Miscellaneous Mental Musings of an Emerging Artist
Like many of my cohort, I’ve been surprised and dismayed at recent reports indicating that the president’s approval ratings have risen in the past month, even as the pandemic has spiraled out of control, overwhelming our medical personnel and starkly exposing the myriad flaws of our healthcare system. And yet, even as we find ourselves under lockdown and mass layoff conditions, we are greeted with reliable polls indicating that Trump’s numbers are well above the 50% mark, possibly even 60% or higher.
“How?” we ask. “Why? Have you not seen and heard this buffoon?”
In 1970, political scientist John Mueller articulated a theory describing how Americans support their presidents in times of war or other crisis. Colloquially, this is referred to as a “rally ’round the flag” effect. Our most prominent example of this would be George W. Bush after 9/11, whose approval rating skyrocketed from around 60% to a high of 92% within four months afterwards.

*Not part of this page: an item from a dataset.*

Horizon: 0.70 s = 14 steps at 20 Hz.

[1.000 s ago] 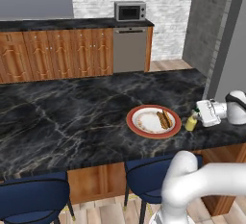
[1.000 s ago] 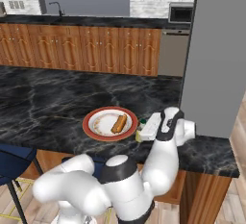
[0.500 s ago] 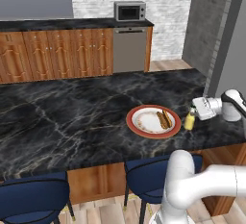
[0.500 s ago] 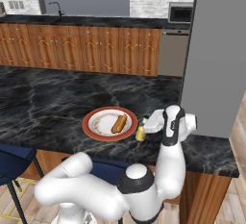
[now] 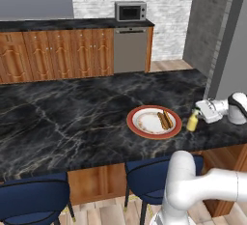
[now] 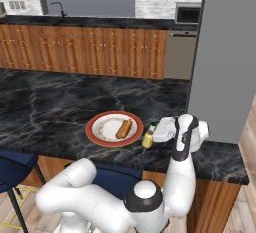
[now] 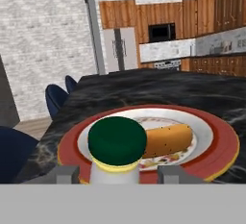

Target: Move the hot dog bun to the plate on the dining table and place the condiment next to that plate. Then navigate to the fridge and take the sausage and place it on the plate as well.

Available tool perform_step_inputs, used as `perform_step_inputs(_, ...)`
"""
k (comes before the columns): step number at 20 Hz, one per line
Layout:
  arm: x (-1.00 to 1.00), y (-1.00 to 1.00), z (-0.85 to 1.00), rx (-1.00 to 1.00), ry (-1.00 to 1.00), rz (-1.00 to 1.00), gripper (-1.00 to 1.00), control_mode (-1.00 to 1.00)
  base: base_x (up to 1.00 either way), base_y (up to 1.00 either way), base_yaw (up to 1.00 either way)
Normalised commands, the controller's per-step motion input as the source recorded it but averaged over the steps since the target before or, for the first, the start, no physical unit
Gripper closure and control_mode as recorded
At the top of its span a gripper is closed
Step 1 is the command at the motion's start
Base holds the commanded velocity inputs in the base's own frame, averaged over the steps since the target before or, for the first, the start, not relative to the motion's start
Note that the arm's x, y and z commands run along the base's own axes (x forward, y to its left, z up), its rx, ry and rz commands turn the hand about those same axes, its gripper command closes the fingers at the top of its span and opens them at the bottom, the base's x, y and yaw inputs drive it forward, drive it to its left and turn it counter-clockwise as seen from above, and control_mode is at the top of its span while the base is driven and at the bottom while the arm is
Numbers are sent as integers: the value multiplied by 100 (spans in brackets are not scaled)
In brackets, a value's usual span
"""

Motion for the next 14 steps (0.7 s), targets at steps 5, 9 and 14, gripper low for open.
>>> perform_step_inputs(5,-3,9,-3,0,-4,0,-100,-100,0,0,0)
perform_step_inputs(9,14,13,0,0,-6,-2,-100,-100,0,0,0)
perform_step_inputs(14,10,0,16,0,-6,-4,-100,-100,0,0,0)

But 9/11 was an act of military violence, to be met with a military response, and the United States decided long ago that militarism would be one of our chief industries and exports. We were so uniquely prepared to respond to an attack of this magnitude that even somebody lesser suited to handling the nuances of the response could pull the necessary levers to set a rudimentary version of that response in motion. That unsuited individual would then be able to bask in the glow of the machinery, and it would take years before we fully reckoned with the reality of how ill-prepared we were to prevent the attacks in the first place. It would take the catastrophic excesses and bloodshed of the Iraq invasion and the failure to subdue al-Qaida or the Taliban in Afghanistan before the vast majority understood that Dick Cheney’s cabal should have been kept far away from that sort of power.

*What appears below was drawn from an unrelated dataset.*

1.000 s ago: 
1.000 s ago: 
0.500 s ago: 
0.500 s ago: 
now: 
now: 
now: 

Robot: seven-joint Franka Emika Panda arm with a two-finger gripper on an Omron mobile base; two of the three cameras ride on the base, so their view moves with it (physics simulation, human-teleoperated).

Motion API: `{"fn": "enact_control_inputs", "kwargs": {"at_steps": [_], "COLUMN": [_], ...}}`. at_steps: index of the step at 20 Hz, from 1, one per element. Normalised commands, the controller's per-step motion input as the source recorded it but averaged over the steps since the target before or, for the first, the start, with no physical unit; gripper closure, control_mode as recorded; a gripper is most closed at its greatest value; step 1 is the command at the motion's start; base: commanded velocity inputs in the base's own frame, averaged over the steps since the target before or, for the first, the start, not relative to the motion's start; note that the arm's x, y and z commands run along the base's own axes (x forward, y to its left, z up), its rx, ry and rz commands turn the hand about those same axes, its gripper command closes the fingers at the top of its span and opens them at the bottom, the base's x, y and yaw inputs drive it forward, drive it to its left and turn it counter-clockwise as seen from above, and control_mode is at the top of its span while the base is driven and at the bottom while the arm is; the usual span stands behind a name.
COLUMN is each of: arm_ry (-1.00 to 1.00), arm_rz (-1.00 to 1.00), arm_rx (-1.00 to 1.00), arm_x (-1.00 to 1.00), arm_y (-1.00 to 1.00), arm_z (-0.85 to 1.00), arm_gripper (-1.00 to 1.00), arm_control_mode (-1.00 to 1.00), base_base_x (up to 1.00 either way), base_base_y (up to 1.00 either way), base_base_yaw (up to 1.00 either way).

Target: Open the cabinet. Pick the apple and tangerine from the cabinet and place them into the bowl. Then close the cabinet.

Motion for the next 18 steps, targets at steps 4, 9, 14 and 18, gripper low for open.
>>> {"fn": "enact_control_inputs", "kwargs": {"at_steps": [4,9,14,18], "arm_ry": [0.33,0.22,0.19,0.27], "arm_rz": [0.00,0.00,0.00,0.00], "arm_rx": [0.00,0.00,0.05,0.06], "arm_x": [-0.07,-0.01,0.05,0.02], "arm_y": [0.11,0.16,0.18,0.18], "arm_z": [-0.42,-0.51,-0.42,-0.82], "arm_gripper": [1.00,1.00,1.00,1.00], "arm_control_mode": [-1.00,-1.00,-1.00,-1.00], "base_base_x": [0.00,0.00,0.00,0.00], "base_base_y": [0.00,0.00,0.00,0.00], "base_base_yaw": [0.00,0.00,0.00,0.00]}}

A global pandemic is not a military problem. The enemy has no face to hate; no strategy to counteract; no agenda to be parsed, critiqued, and drowned in competing propaganda. Despite the best efforts of the Trump White House to control the story, internet communications are even more robust now than they were in 2001. It is harder now for even a con artist as audacious as Donald Trump to maintain all of his lies at once, and his success is most often because he has been enabled by sycophants and power brokers in Congress, as well as the practiced deception factory at Fox News.
The simple fact is that COVID-19 represents a test of Donald Trump’s leadership in a way that cannot be masked by our institutional strengths, because any institutional strength we might have had to deal with the pandemic as it began was already gutted by Trump’s team in a manner characteristic of their disdain for inconvenient facts. The speed with which the crisis is accelerating, and the fact that he’s now giving daily briefings in which he is unable to impress anybody but himself, are only making it more difficult for him to keep the bloom on the rose.
Trump’s high approval rating right now is built on our collective fears and uncertainty as the number of infected and dead continues to exponentially rise. We should show some generosity to our neighbors for that emotional response, as it is cousin to the terror of witnessing 3,000 people murdered in a span of mere hours. Trump’s campaign can and has pointed to the poll as a sign that they have the full backing of the American people. I’m going to argue that it is rally effect, an illusion, and those of us who have known all along that his presidency was primed for disaster should not let these numbers take our hearts from us. We will all need our hearts to keep fighting.